#### [EXERCISE OBJECTIVE]
For this exercise, output the entries below exactly from the line that holds "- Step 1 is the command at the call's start" to the line that holds "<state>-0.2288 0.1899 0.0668", both ends included. No pictures belong in the copy.
+++
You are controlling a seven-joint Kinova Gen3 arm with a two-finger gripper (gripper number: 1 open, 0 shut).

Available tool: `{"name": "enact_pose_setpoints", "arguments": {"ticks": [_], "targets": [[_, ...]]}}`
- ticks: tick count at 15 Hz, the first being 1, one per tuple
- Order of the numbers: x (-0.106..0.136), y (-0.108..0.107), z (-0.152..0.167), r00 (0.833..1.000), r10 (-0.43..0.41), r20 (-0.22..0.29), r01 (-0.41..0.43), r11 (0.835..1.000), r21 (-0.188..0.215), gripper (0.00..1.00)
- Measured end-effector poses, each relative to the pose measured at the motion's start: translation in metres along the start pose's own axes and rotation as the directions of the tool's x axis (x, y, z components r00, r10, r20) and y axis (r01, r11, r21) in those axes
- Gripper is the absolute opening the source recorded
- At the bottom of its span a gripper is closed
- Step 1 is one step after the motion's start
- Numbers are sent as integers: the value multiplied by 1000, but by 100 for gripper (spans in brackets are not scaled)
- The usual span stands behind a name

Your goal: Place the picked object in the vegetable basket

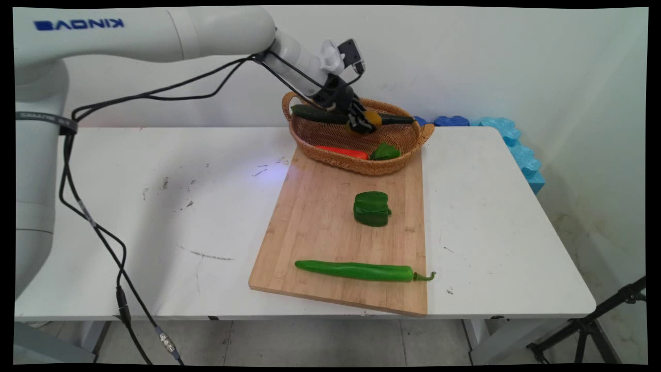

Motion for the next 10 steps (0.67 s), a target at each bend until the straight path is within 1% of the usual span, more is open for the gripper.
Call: {"name": "enact_pose_setpoints", "arguments": {"ticks": [3,7,8,10], "targets": [[-3,-3,17,1000,-15,-2,15,1000,-2,0],[-7,-4,31,1000,-28,-6,28,1000,-6,0],[-8,-4,34,1000,-30,-8,30,1000,-7,100],[-9,-4,38,999,-34,-11,34,999,-9,100]]}}
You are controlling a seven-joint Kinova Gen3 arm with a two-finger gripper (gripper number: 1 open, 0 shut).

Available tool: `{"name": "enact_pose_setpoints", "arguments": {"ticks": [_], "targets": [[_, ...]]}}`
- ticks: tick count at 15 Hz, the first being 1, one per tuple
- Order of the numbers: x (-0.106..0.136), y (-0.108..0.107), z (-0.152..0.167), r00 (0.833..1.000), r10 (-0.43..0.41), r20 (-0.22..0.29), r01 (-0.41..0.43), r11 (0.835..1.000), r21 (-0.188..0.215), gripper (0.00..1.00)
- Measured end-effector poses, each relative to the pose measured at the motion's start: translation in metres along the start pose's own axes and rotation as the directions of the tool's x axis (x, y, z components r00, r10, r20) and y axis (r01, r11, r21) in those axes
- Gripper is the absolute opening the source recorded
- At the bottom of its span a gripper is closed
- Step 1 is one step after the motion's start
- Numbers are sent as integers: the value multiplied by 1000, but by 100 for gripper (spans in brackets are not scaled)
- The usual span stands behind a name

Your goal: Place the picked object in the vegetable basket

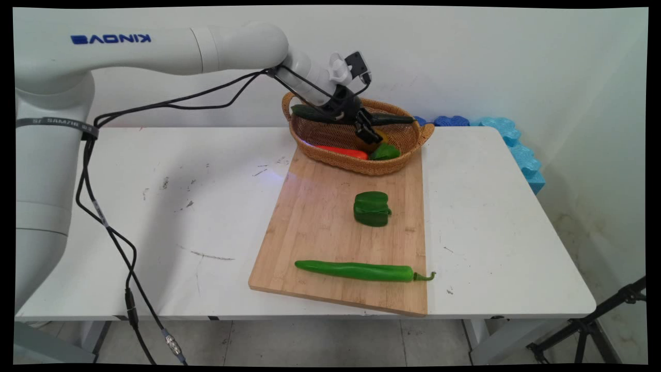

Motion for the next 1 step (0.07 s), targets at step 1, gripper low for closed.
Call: {"name": "enact_pose_setpoints", "arguments": {"ticks": [1], "targets": [[0,0,1,1000,-1,-2,1,1000,-1,100]]}}
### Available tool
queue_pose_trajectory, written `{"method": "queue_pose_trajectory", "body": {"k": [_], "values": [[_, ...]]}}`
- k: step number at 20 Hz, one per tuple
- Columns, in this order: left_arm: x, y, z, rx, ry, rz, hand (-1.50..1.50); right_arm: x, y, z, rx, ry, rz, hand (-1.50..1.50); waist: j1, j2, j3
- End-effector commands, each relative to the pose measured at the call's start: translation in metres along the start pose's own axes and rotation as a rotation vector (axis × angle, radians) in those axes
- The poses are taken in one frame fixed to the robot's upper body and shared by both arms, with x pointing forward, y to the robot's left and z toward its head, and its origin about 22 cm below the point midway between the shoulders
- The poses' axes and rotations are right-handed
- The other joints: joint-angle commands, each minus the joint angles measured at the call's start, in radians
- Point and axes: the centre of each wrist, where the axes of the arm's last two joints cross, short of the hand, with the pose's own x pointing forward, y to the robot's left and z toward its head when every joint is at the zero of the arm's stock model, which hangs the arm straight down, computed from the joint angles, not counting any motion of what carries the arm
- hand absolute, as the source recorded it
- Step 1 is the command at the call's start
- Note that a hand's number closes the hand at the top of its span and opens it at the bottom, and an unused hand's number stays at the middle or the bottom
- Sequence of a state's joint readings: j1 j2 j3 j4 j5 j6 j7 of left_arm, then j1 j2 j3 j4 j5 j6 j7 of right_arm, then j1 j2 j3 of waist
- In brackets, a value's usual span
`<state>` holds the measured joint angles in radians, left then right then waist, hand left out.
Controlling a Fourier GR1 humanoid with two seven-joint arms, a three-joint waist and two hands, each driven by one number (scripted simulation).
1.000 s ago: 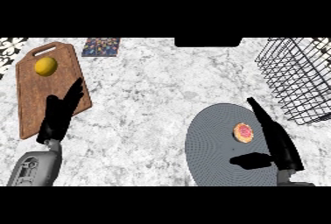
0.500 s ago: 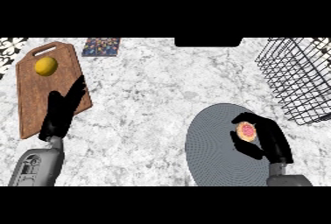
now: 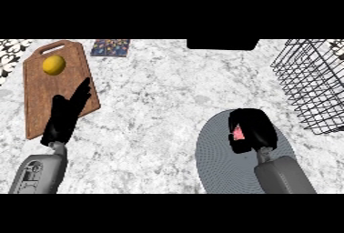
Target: Pick the cupcake from the placemat and place it in the basket
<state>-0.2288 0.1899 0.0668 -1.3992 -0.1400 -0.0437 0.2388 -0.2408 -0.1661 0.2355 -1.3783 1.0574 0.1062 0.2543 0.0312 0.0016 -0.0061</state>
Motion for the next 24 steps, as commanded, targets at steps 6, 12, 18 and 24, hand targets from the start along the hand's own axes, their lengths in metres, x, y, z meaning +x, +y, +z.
{"method": "queue_pose_trajectory", "body": {"k": [6, 12, 18, 24], "values": [[-0.002, 0.003, -0.004, 0.030, 0.004, 0.023, 0.00, 0.080, -0.028, -0.054, 0.070, -0.062, 0.299, 1.50, -0.021, 0.000, 0.006], [-0.003, 0.018, 0.005, 0.013, 0.016, 0.006, 0.00, 0.103, -0.087, -0.035, -0.030, -0.118, -0.116, 1.50, -0.030, -0.008, 0.006], [-0.013, 0.008, 0.007, 0.029, 0.018, 0.011, 0.00, 0.117, -0.143, -0.003, -0.227, -0.169, -0.437, 1.50, -0.032, -0.010, 0.006], [-0.010, 0.005, 0.013, 0.035, 0.020, 0.022, 0.00, 0.133, -0.220, 0.041, -0.371, -0.154, -0.500, 1.50, -0.033, -0.009, 0.006]]}}
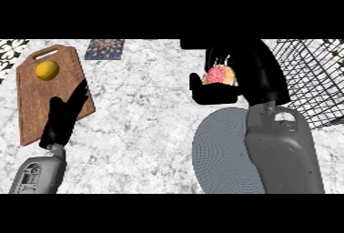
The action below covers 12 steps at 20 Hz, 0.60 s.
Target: Pick the cupcake from the placemat and place it in the basket
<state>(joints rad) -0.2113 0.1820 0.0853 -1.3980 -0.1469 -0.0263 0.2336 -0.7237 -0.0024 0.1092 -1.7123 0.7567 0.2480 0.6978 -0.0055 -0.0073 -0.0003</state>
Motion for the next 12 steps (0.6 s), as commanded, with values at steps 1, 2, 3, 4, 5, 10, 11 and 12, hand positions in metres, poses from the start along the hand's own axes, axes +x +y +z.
{"method": "queue_pose_trajectory", "body": {"k": [1, 2, 3, 4, 5, 10, 11, 12], "values": [[-0.010, -0.003, 0.000, -0.004, 0.004, 0.004, 0.00, 0.042, -0.054, 0.019, -0.104, -0.015, -0.021, 1.50, -0.006, 0.000, -0.001], [-0.004, -0.002, 0.004, 0.002, 0.013, 0.002, 0.00, 0.037, -0.071, 0.012, -0.118, -0.001, -0.036, 1.50, 0.002, 0.002, 0.000], [-0.003, -0.003, 0.003, -0.007, -0.009, 0.016, 0.00, 0.047, -0.076, 0.005, -0.128, -0.003, -0.057, 1.50, 0.006, 0.004, 0.000], [-0.001, 0.015, 0.000, 0.003, 0.008, -0.001, 0.00, 0.053, -0.085, 0.010, -0.125, 0.006, -0.068, 1.50, 0.004, 0.003, 0.000], [0.005, 0.003, -0.002, 0.002, 0.005, 0.010, 0.00, 0.065, -0.096, 0.008, -0.132, 0.030, -0.052, 1.50, 0.004, 0.003, 0.000], [-0.002, 0.004, 0.011, -0.007, -0.021, -0.014, 0.00, 0.072, -0.137, -0.025, -0.190, 0.052, -0.053, 1.50, 0.016, 0.005, 0.000], [0.004, 0.011, 0.004, -0.015, 0.002, -0.002, 0.00, 0.067, -0.142, -0.024, -0.219, 0.067, -0.063, 1.50, 0.011, 0.006, 0.000], [-0.007, 0.010, -0.002, 0.001, 0.007, 0.004, 0.00, 0.071, -0.152, -0.023, -0.228, 0.078, -0.041, 1.50, 0.006, 0.006, -0.001]]}}
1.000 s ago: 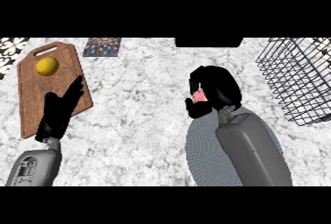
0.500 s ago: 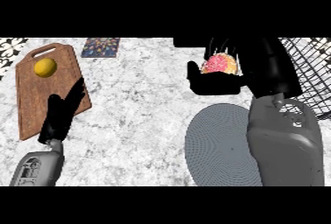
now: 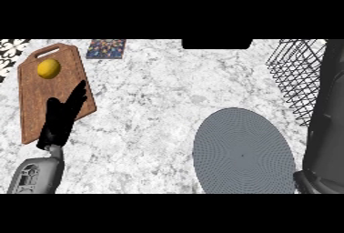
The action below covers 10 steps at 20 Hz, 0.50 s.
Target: Pick the cupcake from the placemat and place it in the basket
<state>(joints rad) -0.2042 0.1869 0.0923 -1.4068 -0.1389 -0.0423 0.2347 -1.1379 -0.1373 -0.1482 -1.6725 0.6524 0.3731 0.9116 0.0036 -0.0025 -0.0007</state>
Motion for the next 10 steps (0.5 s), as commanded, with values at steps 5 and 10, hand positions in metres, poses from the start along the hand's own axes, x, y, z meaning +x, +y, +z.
{"method": "queue_pose_trajectory", "body": {"k": [5, 10], "values": [[-0.003, 0.000, -0.004, -0.011, -0.017, 0.003, 0.00, -0.004, -0.037, -0.036, -0.073, 0.150, 0.331, 1.50, -0.002, 0.005, -0.001], [0.006, 0.005, -0.006, 0.011, -0.011, -0.004, 0.00, -0.048, -0.067, -0.060, -0.073, 0.268, 0.527, 1.50, -0.001, 0.006, 0.000]]}}
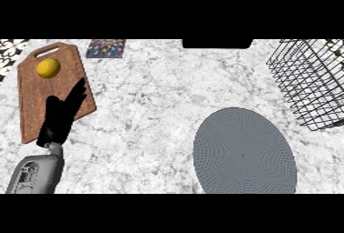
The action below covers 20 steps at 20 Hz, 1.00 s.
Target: Pick the cupcake from the placemat and place it in the basket
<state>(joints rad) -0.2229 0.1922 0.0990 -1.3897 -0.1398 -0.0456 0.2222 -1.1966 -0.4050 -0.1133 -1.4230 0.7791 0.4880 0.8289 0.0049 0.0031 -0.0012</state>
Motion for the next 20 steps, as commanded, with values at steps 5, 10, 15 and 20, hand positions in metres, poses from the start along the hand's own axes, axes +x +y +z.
{"method": "queue_pose_trajectory", "body": {"k": [5, 10, 15, 20], "values": [[0.011, -0.003, -0.003, -0.002, 0.013, -0.004, 0.00, -0.075, -0.021, -0.047, 0.035, 0.125, 0.199, 1.50, 0.005, 0.001, 0.001], [0.010, -0.005, 0.017, -0.013, 0.005, 0.002, 0.00, -0.121, -0.039, -0.057, 0.037, 0.138, 0.194, 1.50, 0.010, -0.003, 0.001], [0.005, -0.005, 0.006, -0.007, 0.014, -0.001, 0.00, -0.190, -0.010, -0.063, 0.069, 0.060, 0.163, 1.50, 0.005, 0.001, 0.002], [-0.008, -0.017, -0.002, -0.017, -0.006, -0.006, 0.00, -0.191, 0.010, -0.077, 0.119, 0.059, 0.141, 1.50, 0.007, 0.002, 0.001]]}}
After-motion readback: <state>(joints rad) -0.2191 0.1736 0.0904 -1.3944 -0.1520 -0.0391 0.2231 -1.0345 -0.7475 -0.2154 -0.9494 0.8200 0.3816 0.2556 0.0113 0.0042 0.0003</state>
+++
#### [EXPECTED OUTPUT]
- Step 1 is the command at the call's start
- Note that a hand's number closes the hand at the top of its span and opens it at the bottom, and an unused hand's number stays at the middle or the bottom
- Sequence of a state's joint readings: j1 j2 j3 j4 j5 j6 j7 of left_arm, then j1 j2 j3 j4 j5 j6 j7 of right_arm, then j1 j2 j3 of waist
- In brackets, a value's usual span
`<state>` holds the measured joint angles in radians, left then right then waist, hand left out.
Controlling a Fourier GR1 humanoid with two seven-joint arms, a three-joint waist and two hands, each driven by one number (scripted simulation).
1.000 s ago: 
0.500 s ago: 
now: 
Target: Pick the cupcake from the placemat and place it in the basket
<state>-0.2288 0.1899 0.0668 -1.3992 -0.1400 -0.0437 0.2388 -0.2408 -0.1661 0.2355 -1.3783 1.0574 0.1062 0.2543 0.0312 0.0016 -0.0061</state>

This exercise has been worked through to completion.